COVID-19 has accelerated the demand for high-quality and sustainable offices from both occupiers and investors,” COIMA CEO Manfredi Catella said. ”Not only do spaces such as Porta Nuova support the health and well-being of tenants, but they can also provide stable long-term income for investors who are increasingly focused on ESG metrics.”

Other experts also highlight environmental, social and governance goals as a reason to be wary of deurbanization. Cain International CEO Jonathan Goldstein said a workplace model that includes permanent work-from-home and suburban satellite offices might push companies in the wrong direction.

“Working from home will perpetuate inequalities because not everyone can do that,” he said. “Glass ceilings in race and gender will not get broken if we all work from home.” 

Urwin, tasked with trying to track a path through the current uncertainties for Aviva Investors, agreed that a move to suburbanize offices will damage companies' ESG agenda.

“People need to be very aware of this,” Urwin said. “And it’s not just working from home, it’s working from suburban locations, which are often closer to wealthier areas, making it more difficult for other groups.”

An office market configured to satisfy the demand for dense urban floor space naturally has problems executing the kind of 180-degree turn the coronavirus seems to require.
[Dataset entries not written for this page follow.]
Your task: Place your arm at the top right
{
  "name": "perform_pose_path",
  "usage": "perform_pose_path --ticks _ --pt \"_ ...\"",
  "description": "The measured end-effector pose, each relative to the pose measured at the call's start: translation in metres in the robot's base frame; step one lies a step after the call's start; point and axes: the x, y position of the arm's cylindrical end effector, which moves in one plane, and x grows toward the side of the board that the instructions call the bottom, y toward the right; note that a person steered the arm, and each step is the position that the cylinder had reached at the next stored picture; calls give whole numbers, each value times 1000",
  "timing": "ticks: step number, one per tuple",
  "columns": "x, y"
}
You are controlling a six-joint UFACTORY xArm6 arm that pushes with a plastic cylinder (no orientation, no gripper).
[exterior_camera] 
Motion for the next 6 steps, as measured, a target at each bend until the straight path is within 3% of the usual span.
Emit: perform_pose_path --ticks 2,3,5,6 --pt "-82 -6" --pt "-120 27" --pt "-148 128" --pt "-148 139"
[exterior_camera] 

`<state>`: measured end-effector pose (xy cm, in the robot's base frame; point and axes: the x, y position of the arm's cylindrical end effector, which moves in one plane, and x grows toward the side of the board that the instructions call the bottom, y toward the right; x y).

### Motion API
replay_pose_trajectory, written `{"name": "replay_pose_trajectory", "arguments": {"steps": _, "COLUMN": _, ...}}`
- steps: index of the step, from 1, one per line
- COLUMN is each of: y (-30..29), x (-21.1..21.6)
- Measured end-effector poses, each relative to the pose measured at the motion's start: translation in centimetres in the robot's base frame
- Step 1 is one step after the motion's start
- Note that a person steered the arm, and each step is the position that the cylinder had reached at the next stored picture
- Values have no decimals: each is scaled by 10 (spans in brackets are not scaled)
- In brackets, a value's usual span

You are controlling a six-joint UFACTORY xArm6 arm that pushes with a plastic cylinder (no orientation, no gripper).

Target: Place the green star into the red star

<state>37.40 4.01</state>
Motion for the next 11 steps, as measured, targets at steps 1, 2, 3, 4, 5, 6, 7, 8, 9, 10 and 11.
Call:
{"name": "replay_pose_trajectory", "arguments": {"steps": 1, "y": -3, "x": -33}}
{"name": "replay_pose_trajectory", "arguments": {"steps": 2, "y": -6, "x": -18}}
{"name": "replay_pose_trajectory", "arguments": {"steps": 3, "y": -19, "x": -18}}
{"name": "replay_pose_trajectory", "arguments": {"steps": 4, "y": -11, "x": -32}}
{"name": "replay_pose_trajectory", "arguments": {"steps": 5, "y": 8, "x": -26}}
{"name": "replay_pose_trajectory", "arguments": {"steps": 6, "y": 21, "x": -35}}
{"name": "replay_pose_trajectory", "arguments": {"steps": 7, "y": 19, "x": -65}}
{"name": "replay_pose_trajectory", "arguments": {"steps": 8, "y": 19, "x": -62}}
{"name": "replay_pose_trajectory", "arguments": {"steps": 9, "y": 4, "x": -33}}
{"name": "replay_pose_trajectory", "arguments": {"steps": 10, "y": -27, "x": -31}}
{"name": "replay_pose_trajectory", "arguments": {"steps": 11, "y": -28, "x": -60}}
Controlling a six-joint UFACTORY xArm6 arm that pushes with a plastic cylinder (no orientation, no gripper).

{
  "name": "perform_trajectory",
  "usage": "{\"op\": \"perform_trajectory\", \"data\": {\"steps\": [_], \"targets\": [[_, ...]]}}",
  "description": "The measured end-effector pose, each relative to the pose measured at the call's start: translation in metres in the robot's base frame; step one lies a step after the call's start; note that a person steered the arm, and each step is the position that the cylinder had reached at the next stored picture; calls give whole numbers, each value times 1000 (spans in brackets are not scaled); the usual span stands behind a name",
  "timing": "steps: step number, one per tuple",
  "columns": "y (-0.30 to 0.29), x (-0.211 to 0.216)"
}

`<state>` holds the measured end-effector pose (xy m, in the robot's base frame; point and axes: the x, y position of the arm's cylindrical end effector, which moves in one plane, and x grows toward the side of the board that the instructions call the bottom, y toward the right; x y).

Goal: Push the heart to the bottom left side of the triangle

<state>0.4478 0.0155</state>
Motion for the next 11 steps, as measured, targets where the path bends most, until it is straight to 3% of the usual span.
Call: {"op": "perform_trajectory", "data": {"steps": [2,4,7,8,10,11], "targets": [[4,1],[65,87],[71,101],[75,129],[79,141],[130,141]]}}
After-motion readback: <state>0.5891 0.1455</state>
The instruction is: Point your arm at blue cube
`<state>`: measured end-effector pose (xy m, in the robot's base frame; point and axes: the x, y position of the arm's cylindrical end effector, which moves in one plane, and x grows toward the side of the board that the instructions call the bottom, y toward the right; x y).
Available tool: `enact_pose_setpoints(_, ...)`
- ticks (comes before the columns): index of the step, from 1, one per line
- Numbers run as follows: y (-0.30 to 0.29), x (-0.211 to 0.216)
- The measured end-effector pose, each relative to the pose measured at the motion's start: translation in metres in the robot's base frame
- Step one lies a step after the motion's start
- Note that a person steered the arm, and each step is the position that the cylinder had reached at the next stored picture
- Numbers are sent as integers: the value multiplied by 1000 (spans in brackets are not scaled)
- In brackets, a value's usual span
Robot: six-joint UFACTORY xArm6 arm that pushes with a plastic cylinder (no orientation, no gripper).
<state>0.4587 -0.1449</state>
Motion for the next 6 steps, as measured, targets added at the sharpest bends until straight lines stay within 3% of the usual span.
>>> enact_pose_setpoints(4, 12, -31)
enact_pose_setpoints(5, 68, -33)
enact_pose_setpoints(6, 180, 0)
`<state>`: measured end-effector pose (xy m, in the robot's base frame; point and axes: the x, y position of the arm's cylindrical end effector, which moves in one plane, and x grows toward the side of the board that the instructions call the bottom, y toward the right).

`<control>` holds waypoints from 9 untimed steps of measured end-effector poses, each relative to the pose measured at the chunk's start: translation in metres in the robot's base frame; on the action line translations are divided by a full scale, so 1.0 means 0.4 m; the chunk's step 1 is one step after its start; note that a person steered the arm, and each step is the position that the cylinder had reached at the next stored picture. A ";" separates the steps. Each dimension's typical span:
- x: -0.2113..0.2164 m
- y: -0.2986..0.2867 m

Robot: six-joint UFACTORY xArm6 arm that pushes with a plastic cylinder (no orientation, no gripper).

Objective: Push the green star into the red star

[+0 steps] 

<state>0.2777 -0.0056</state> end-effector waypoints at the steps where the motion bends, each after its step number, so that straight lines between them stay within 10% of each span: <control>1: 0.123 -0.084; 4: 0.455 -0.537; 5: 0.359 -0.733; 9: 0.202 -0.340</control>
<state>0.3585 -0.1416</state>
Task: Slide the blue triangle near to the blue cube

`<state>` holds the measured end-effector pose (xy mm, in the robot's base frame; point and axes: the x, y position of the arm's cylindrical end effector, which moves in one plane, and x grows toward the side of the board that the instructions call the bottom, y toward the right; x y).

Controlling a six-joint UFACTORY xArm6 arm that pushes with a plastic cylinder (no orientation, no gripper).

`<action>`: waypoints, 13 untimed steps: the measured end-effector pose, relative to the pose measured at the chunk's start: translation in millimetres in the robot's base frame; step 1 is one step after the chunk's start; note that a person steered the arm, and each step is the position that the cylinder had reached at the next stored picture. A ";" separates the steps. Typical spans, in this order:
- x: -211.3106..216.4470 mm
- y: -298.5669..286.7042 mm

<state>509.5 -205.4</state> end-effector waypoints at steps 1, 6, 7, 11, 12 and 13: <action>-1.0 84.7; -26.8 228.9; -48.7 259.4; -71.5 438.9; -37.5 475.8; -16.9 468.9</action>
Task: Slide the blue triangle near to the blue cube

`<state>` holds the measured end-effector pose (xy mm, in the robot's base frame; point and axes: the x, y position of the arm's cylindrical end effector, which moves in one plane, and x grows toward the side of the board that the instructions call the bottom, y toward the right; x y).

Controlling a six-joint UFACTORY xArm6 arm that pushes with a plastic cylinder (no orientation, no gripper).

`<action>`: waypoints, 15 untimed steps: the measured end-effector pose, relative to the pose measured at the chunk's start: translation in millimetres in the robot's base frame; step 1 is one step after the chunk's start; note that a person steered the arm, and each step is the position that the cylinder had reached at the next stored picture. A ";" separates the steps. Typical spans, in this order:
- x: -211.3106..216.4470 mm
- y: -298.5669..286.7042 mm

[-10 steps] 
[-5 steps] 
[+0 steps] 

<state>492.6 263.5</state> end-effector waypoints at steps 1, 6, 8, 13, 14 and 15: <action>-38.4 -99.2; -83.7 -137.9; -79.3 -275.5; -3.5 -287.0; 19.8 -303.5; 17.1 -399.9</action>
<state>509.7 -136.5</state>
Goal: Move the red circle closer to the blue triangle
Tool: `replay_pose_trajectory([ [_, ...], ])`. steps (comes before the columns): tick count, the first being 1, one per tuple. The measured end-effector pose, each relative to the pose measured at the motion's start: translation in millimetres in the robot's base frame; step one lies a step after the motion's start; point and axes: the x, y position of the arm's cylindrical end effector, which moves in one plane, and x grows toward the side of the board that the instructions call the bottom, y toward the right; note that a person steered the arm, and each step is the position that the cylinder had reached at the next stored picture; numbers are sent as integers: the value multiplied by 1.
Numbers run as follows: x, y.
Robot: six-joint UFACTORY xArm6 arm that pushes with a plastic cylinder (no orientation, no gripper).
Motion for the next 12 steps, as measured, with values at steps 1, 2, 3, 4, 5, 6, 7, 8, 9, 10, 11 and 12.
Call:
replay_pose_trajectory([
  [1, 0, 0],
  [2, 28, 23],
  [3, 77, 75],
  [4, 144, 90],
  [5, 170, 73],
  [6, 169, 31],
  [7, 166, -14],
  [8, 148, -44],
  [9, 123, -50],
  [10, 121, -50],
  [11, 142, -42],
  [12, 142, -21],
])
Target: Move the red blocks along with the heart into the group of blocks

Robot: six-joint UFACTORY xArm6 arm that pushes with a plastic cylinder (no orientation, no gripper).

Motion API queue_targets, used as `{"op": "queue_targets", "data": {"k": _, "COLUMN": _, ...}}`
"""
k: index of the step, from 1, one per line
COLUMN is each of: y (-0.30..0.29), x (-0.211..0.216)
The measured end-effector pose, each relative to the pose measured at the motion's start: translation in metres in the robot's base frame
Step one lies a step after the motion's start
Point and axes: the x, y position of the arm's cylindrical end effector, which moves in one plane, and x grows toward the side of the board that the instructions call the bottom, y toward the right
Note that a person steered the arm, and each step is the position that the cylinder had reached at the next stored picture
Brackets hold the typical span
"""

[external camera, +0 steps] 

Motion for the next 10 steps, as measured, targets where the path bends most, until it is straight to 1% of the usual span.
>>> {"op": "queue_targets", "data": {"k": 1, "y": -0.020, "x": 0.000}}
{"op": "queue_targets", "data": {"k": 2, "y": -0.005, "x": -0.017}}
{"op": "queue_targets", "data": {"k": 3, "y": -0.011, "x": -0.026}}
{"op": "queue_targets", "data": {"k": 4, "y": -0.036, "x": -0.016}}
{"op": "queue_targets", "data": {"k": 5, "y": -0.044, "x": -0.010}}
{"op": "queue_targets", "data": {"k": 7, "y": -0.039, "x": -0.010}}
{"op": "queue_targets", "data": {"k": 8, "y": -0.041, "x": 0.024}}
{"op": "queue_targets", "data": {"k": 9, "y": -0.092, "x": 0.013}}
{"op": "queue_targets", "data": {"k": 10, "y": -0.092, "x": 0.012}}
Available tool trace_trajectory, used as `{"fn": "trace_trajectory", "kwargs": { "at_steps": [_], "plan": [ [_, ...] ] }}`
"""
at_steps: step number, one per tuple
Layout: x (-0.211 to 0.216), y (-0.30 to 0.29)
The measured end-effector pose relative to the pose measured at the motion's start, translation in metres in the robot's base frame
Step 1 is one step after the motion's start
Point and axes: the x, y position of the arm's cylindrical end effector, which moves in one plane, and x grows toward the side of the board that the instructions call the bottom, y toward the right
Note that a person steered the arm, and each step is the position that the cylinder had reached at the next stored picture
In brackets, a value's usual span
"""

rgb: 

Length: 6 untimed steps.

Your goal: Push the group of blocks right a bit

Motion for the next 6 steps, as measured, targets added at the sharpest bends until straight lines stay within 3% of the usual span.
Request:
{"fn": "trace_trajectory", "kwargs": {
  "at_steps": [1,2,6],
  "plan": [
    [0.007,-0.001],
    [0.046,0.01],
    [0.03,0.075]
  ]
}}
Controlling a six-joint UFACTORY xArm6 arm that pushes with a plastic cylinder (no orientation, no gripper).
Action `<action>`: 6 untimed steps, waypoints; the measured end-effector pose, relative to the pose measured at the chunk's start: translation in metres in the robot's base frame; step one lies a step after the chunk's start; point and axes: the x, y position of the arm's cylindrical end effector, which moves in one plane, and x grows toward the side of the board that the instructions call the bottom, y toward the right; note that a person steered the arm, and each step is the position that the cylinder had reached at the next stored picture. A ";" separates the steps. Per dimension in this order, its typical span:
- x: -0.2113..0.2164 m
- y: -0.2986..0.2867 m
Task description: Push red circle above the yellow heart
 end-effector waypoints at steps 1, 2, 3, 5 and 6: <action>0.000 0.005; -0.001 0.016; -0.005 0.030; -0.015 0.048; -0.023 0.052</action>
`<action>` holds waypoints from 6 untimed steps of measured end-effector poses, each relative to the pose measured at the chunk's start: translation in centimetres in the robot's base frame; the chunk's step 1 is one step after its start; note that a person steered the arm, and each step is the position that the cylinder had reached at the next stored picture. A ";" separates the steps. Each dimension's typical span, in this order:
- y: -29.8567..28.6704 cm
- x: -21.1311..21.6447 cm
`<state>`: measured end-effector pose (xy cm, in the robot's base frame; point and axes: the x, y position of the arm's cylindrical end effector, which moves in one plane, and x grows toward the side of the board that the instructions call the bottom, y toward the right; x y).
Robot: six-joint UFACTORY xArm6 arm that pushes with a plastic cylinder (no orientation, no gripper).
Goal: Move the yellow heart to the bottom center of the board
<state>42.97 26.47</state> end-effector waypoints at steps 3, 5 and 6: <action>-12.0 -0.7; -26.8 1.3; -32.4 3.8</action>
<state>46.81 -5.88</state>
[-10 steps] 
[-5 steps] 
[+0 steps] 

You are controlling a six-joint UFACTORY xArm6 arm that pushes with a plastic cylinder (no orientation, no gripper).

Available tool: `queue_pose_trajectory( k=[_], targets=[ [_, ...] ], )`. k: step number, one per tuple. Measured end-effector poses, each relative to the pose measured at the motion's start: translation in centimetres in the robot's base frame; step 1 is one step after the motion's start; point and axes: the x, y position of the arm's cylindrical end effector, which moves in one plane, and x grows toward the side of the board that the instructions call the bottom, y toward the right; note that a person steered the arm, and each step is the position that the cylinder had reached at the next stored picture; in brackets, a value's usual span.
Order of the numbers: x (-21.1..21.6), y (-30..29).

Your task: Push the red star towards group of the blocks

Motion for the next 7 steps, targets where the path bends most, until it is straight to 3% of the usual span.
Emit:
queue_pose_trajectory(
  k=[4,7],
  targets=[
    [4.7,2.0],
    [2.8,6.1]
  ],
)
With limited new development in out-of-town locations, demand for hub-and-spoke solutions is hard to satisfy.

But if there is a disconnect between property market supply and demand, it is temporary, according to the Centre for Cities, a UK-based think tank that researches urban economies. 

“The productivity benefits of city center staff outweigh the occupational costs,” Centre for Cities Policy Officer Simon Jeffrey said. “City centers are deep labor pools fed by good urban transport. You can measure the value of city centers to businesses by looking at the cost of office space per SF. It is cheaper out of town, which tells you everything about how people price the access to people, relationships and knowledge you get from face-to-face networks in city centers.”

Once today’s stunned reaction to coronavirus eases, the property market will resume its pre-pandemic urbanizing focus, Goldstein said.

Goldstein, a recovered victim of COVID-19, said most office workers will soon forget their fears.

“I’ve been at home for 100 days now, after having coronavirus in March, and I’m desperate to get back to the office, to see colleagues, to debate,” Goldstein said. “Yes, coronavirus will change working patterns for a while, but people have short memories. 

“The truth is you can’t build a business on Zoom. You need to be near people, and you need young people, and they flock to urban centers because they do not want to sit in the bedrooms or in offices overlooking fields,” he added. “No amount of working from home can replace that human interaction.”

The markets are not broken, Aviva’s Urwin said, although he admitted he is struggling to make sense of two decades of intense urbanization, made possible by increasingly crowded mass transit and ever-more-densely occupied office buildings, which suddenly seems very last year.

The markets, and office occupiers, are just taking time to adjust, he said. 

“Our upside-down world may be over soon if there is a pharmaceutical intervention for coronavirus. Or we may be living in an upside-down world for longer than we thought.”